- [WHAT YOU ARE ASKED TO DO]:
Only the lines running from the line with "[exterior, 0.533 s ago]" to the end of the listing below should be copied, exactly, without pictures.

☆ ☆ ☆ ☆ ☆

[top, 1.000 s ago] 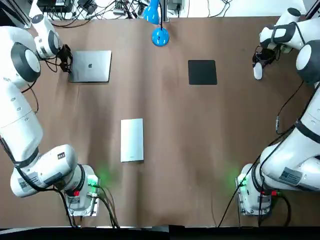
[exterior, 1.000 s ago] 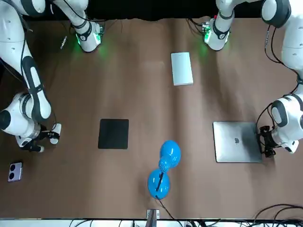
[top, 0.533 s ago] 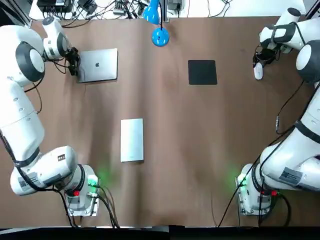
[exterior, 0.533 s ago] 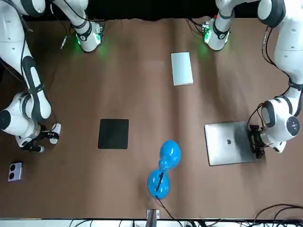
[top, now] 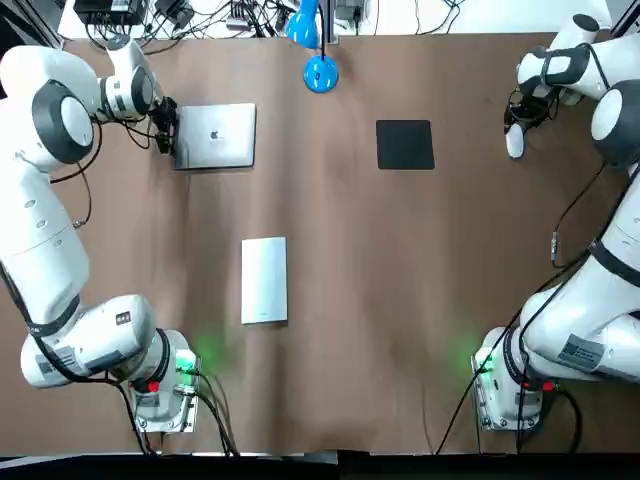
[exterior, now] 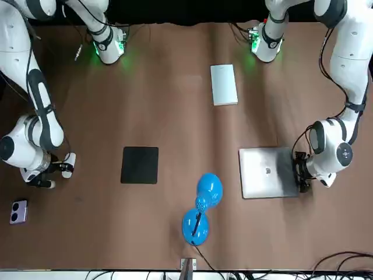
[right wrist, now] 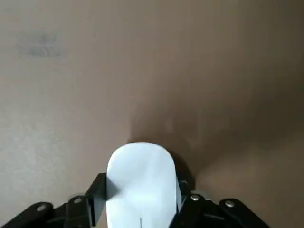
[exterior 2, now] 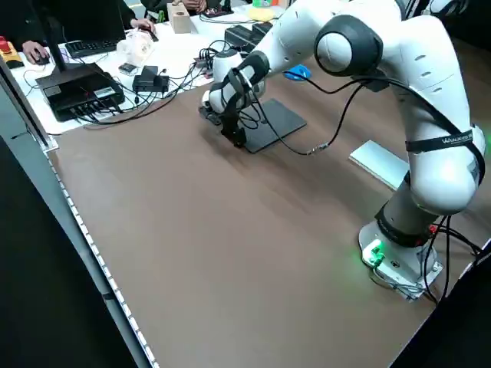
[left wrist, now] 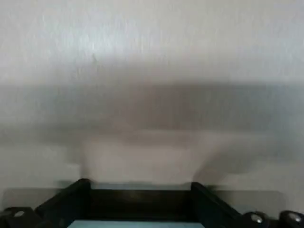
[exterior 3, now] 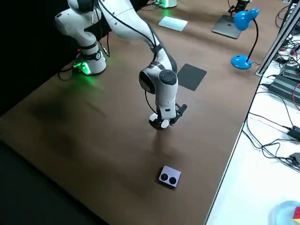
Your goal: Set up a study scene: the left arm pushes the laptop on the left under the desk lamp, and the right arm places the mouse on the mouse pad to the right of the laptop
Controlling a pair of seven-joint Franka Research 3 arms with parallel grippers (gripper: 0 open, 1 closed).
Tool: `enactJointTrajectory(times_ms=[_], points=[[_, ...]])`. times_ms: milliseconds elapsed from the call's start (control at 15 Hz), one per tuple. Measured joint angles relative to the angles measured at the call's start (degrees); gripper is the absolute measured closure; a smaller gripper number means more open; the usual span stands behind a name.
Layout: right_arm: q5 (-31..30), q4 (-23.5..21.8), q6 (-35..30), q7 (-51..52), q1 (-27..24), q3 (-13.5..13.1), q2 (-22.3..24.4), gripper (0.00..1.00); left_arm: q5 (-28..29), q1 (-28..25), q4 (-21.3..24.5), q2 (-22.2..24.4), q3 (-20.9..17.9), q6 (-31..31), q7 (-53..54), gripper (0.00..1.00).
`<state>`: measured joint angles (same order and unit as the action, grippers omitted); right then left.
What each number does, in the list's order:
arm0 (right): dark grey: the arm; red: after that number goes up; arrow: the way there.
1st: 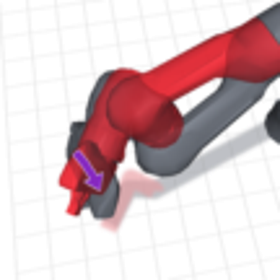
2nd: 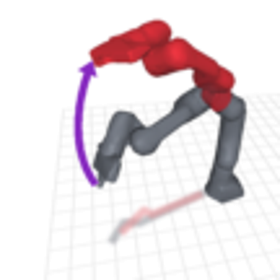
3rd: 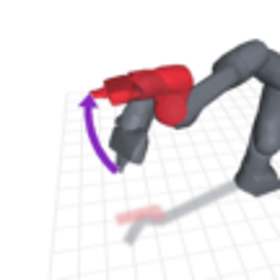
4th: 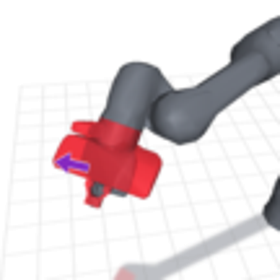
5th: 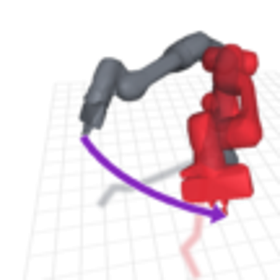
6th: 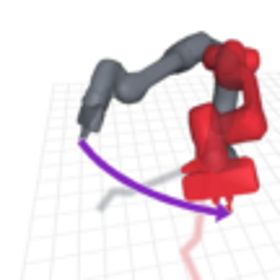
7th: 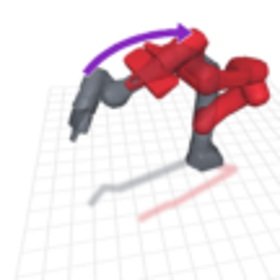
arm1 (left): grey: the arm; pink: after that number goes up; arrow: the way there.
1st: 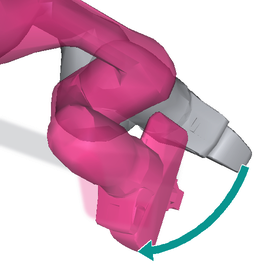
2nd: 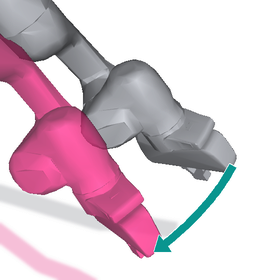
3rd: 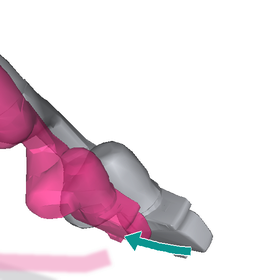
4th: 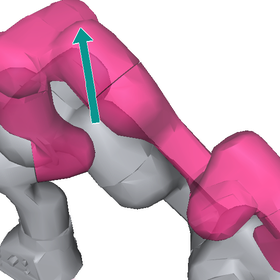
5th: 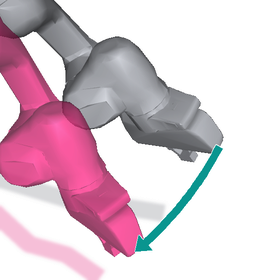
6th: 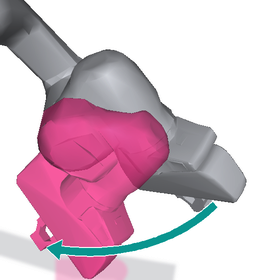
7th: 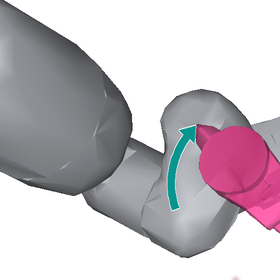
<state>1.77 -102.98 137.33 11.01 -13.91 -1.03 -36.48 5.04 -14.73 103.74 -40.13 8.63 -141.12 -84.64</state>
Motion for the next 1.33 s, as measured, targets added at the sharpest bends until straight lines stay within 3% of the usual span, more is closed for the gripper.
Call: enactJointTrajectory(times_ms=[333,533,667,1000,1333], points=[[0.4,2.7,-0.2,-0.6,0.1,2.5,1.5,0.37,0.0,3.6,2.1,1.2,0.5,0.0,-4.5,0.0],[0.6,3.0,-0.8,-5.0,1.2,6.6,3.6,0.37,0.0,5.4,2.7,1.5,0.7,0.0,-7.6,0.0],[0.6,3.0,-0.8,-9.9,4.8,7.9,4.4,0.37,0.0,6.5,3.0,1.5,1.0,0.0,-9.2,0.0],[0.6,3.0,-0.3,-18.9,15.8,8.2,4.6,0.37,0.0,11.5,3.5,1.5,2.1,-0.1,-14.7,0.0],[0.6,4.4,-0.1,-24.9,22.4,8.1,3.9,0.37,-2.5,19.1,3.6,1.4,2.4,-1.4,-20.1,0.0]])
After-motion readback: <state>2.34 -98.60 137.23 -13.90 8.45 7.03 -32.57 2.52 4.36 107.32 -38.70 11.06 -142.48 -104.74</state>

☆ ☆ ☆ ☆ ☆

- [ANSWER BELOW]:
[exterior, 0.533 s ago] 
[top, now] 
[exterior, now] 
[right wrist, now] 
[exterior 2, now] 
[left wrist, now] 
[exterior 3, now] 
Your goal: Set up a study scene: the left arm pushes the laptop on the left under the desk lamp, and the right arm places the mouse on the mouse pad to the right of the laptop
Controlling a pair of seven-joint Franka Research 3 arms with parallel grippers (gripper: 0 open, 1 closed).
Tool: `enactJointTrajectory(times_ms=[_], points=[[_, ...]])`. times_ms: milliseconds elapsed from the call's start (control at 15 Hz), one per tuple. Measured joint angles relative to the angles measured at the call's start (degrees); gripper is the absolute measured closure; a smaller gripper number means more open; the usual span stands behind a name.
Layout: right_arm: q5 (-31..30), q4 (-23.5..21.8), q6 (-35..30), q7 (-51..52), q1 (-27..24), q3 (-13.5..13.1), q2 (-22.3..24.4), gripper (0.00..1.00); left_arm: q5 (-28..29), q1 (-28..25), q4 (-21.3..24.5), q2 (-22.2..24.4), q3 (-20.9..17.9), q6 (-31..31), q7 (-53..54), gripper (0.00..1.00).
`<state>`: measured joint angles (same order and unit as the action, grippers omitted); right then left.
What each number does, in the list's order:
arm0 (right): dark grey: the arm; red: after that number goes up; arrow: the way there.
1st: 
2nd: 
3rd: 
4th: 
5th: 
6th: 
7th: 
arm1 (left): grey: the arm; pink: after that number goes up; arrow: the way there.
1st: 
2nd: 
3rd: 
4th: 
5th: 
6th: 
7th: 
<state>1.77 -102.98 137.33 11.01 -13.91 -1.03 -36.48 5.04 -14.73 103.74 -40.13 8.63 -141.12 -84.64</state>
Motion for the next 1.33 s, as measured, targets added at the sharpest bends until straight lines stay within 3% of the usual span, more is closed for the gripper.
Call: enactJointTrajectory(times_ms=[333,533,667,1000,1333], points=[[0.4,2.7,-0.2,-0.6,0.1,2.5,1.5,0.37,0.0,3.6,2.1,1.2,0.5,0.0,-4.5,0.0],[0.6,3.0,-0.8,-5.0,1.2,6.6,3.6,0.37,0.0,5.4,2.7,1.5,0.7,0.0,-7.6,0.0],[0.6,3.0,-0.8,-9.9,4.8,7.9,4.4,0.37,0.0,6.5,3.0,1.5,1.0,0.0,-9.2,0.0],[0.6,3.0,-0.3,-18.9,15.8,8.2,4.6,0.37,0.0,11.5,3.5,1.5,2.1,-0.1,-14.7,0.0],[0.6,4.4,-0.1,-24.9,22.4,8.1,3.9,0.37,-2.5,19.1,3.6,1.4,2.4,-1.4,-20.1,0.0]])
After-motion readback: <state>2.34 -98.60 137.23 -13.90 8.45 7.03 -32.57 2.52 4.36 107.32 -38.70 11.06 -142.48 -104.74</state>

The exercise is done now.